▶ [Exercise prompt] Return each line below exactly as it reads, and omit any image in it.

──────

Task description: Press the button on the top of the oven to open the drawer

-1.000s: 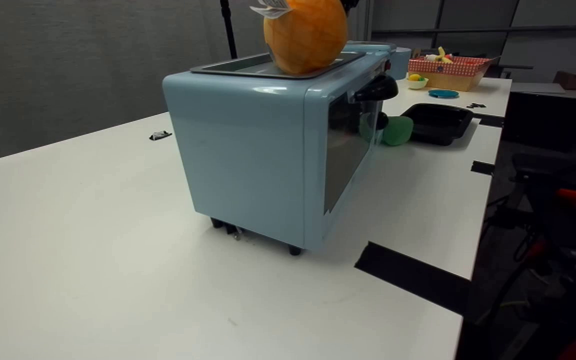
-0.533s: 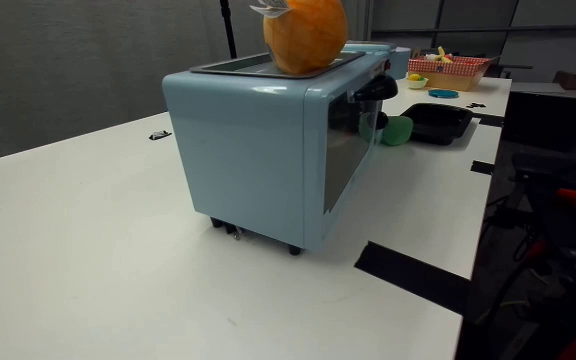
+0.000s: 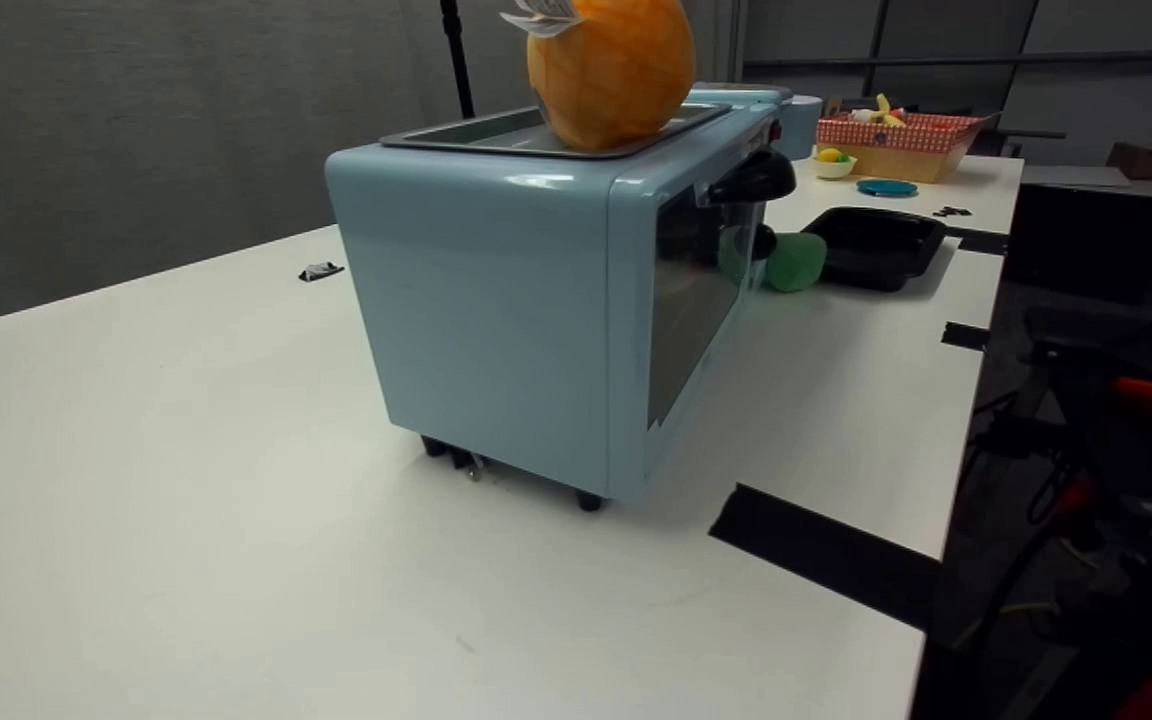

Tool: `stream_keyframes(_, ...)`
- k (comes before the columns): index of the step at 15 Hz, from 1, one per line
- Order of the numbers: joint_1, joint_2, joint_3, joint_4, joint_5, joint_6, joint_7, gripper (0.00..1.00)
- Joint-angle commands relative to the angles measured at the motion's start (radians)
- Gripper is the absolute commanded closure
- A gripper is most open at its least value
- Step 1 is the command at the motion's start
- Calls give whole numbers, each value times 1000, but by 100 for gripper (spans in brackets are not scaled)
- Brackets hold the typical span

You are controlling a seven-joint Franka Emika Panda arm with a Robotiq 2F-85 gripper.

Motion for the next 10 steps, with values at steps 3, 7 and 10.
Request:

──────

▶ [Response area]
Task description: Press the button on the top of the oven to open the drawer

-1.000s: 
-0.533s: 
+0.000s: 

Tool: `stream_keyframes(_, ...)`
- k (comes before the columns): index of the step at 15 Hz, from 1, one per line
- Order of the numbers: joint_1, joint_2, joint_3, joint_4, joint_5, joint_6, joint_7, gripper (0.00..1.00)
- Joint-angle commands relative to the angles measured at the motion's start (radians)
- Gripper is the absolute commanded closure
- A gripper is most open at its least value
- Step 1 is the command at the motion's start
- Calls give whole numbers, each value times 1000, but by 100 for gripper (spans in brackets are not scaled)
- Brackets hold the typical span

You are controlling a seven-joint Franka Emika Panda arm with a Robotiq 2F-85 gripper.

Motion for the next 10 steps, with values at steps 3, 7 and 10.
Request:

Thus the exercise is complete.